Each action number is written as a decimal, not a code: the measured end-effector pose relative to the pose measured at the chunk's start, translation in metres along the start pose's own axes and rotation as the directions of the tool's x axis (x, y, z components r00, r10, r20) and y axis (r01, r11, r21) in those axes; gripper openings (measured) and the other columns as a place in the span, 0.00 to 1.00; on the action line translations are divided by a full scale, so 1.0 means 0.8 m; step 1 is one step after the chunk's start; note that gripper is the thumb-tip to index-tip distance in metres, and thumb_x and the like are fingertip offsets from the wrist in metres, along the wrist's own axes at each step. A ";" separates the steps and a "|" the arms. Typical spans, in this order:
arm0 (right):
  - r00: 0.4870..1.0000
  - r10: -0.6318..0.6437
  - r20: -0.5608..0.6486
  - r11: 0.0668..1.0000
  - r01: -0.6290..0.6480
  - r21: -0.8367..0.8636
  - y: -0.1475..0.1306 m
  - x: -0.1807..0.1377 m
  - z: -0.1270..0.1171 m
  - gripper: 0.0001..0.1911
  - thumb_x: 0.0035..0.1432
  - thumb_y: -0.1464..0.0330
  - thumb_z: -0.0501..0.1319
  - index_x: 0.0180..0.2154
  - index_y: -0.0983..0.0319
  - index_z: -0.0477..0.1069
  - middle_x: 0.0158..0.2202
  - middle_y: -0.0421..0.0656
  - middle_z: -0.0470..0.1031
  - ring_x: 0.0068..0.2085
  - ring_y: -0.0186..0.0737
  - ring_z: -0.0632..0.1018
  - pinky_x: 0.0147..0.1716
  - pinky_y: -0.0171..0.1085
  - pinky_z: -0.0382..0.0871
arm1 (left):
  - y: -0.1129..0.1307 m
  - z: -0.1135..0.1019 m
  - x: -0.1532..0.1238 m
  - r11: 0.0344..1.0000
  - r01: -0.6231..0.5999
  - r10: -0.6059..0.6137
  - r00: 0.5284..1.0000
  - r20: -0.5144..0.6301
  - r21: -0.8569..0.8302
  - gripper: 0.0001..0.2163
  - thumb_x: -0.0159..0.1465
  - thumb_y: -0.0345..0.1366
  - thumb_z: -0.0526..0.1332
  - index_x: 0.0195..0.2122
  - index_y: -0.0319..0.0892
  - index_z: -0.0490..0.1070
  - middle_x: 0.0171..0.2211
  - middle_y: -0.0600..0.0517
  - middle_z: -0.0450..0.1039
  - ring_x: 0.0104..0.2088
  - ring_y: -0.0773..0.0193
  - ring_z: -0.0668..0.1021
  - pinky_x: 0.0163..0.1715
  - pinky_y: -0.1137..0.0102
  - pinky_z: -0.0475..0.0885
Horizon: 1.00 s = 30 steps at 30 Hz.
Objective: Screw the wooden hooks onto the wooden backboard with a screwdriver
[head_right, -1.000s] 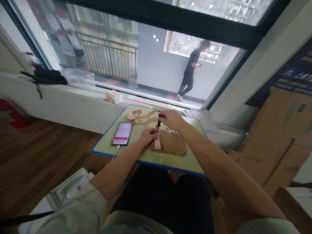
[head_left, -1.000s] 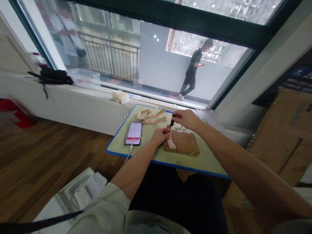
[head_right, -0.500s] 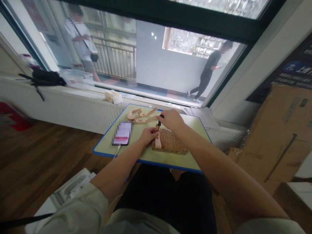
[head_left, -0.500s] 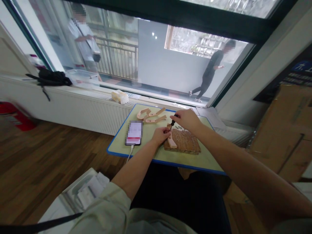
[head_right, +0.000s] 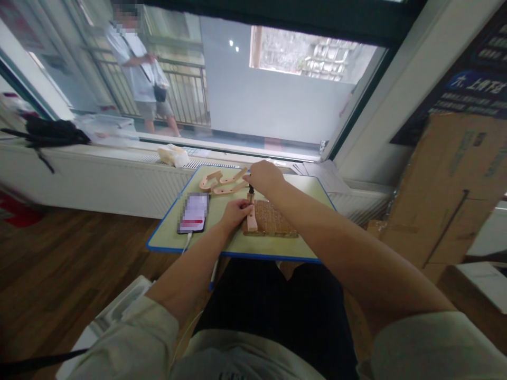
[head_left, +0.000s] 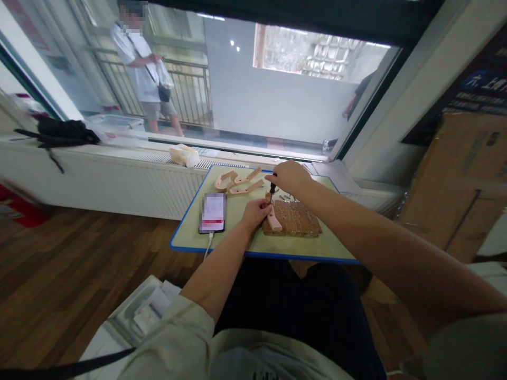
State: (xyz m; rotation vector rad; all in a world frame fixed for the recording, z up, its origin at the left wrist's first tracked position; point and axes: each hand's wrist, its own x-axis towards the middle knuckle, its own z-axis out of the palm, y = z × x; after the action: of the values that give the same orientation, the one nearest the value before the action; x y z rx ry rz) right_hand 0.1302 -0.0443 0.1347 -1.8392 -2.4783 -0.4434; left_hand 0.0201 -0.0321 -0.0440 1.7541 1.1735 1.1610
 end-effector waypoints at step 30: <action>0.967 -0.242 0.075 0.963 0.230 0.137 0.028 -0.003 -0.009 0.16 0.59 0.66 0.54 0.42 0.61 0.78 0.39 0.47 0.81 0.37 0.41 0.78 0.36 0.37 0.64 | -0.003 -0.001 -0.001 0.999 0.002 0.000 0.999 0.040 -0.054 0.15 0.57 0.42 0.61 0.35 0.35 0.79 0.26 0.52 0.76 0.27 0.66 0.73 0.28 0.73 0.65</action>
State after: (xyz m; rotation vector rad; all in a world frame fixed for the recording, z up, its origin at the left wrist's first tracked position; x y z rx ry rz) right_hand 0.1507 -0.0427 0.1460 -1.5582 -2.7294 -0.2043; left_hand 0.0185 -0.0322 -0.0463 1.7281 1.1088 1.1413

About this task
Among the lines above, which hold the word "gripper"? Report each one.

Your response
Each action number is written as a decimal, not a code: the measured end-effector pose relative to the pose measured at the chunk's start, translation in metres along the start pose's own axes and rotation as the directions of the tool's x axis (x, y, z components r00, r10, r20) and y axis (r01, r11, r21) in those axes; gripper openings (measured) and the other columns as a place in the span, 0.00 to 1.00; on the action line translations are divided by a full scale, so 1.0 means 0.8 m; step 1 is one step after the chunk's start; note that gripper is the thumb-tip to index-tip distance in metres, and thumb_x and the like are fingertip offsets from the wrist in metres, along the wrist's own axes at each step. A ";" separates the steps and a "|" the arms. Typical spans, in this order:
  - gripper: 0.0001..0.1911
  - gripper: 0.0001..0.2163

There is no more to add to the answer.